WORK TO COMPLETE> Could you reproduce the lines below from the one with "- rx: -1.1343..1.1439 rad" through the one with "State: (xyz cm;"? Keep both ends and add nothing.

PROVIDED DATA>
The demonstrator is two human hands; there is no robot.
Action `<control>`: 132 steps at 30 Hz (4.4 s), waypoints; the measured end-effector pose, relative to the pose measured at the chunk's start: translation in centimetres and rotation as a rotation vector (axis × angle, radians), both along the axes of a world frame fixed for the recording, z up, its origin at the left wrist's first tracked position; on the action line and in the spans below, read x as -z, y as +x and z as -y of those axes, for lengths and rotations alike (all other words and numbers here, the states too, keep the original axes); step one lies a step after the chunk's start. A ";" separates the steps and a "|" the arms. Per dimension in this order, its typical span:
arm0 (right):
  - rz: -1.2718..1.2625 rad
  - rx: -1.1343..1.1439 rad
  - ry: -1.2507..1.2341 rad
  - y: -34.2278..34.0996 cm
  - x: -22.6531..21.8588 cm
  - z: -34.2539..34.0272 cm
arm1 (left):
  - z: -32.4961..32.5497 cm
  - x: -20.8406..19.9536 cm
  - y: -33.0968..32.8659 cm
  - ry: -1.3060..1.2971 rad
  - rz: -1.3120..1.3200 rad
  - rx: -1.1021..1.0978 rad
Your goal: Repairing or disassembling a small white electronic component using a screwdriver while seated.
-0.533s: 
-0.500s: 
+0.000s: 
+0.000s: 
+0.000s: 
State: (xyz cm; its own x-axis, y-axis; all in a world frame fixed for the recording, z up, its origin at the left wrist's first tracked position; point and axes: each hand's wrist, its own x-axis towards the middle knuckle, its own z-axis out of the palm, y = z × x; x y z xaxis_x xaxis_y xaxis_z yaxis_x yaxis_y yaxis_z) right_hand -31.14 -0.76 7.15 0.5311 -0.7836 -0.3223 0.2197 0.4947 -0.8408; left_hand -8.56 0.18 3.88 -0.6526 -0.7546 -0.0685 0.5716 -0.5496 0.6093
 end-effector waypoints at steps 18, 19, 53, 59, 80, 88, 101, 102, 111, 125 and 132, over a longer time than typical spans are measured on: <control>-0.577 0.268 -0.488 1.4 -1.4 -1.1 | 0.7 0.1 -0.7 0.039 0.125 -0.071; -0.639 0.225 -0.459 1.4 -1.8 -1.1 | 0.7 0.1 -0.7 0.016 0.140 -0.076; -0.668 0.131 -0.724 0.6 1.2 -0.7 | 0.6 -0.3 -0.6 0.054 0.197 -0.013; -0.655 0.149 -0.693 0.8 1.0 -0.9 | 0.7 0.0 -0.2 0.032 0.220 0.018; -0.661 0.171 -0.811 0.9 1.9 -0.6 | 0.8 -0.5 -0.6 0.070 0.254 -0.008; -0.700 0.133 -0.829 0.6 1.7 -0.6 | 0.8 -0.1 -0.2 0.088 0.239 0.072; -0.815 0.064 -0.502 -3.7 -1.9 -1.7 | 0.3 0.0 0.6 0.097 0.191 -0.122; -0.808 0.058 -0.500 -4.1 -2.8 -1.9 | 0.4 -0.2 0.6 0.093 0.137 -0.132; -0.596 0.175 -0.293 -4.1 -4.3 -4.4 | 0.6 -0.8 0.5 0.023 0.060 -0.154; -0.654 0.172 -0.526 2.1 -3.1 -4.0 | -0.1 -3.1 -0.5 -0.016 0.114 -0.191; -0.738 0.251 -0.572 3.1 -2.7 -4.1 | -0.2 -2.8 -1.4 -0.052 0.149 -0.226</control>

RESULT OF THE TASK>
  - rx: -1.1343..1.1439 rad
  - ry: -1.2507..1.2341 rad
  - y: -34.2278..34.0996 cm
  - x: -22.6531..21.8588 cm
  - z: -34.2539..34.0272 cm
arm1 (left):
  - z: -32.4961..32.5497 cm
  - x: -20.8406..19.9536 cm
  - y: -33.0968..32.8659 cm
  - ry: -1.3060..1.2971 rad
  - rz: -1.3120..1.3200 rad
  - rx: -1.1021..1.0978 rad
Your goal: Repairing or disassembling a small white electronic component using a screwdriver while seated.
-0.533s: 
-0.500s: 
+0.000s: 
+0.000s: 
+0.000s: 
State: (xyz cm; its own x-axis, y-axis; all in a world frame fixed for the recording, z up, its origin at the left wrist's first tracked position; point and axes: each hand's wrist, its own x-axis towards the middle knuckle, its own z-axis out of the palm, y = z × x; x y z xaxis_x xaxis_y xaxis_z yaxis_x yaxis_y yaxis_z) right_hand -31.14 -0.76 7.15 0.5311 -0.7836 -0.3223 0.2197 0.4947 -0.8408; left_hand -8.56 0.18 3.88 -0.6526 -0.7546 -0.0685 0.5716 -0.5496 0.6093

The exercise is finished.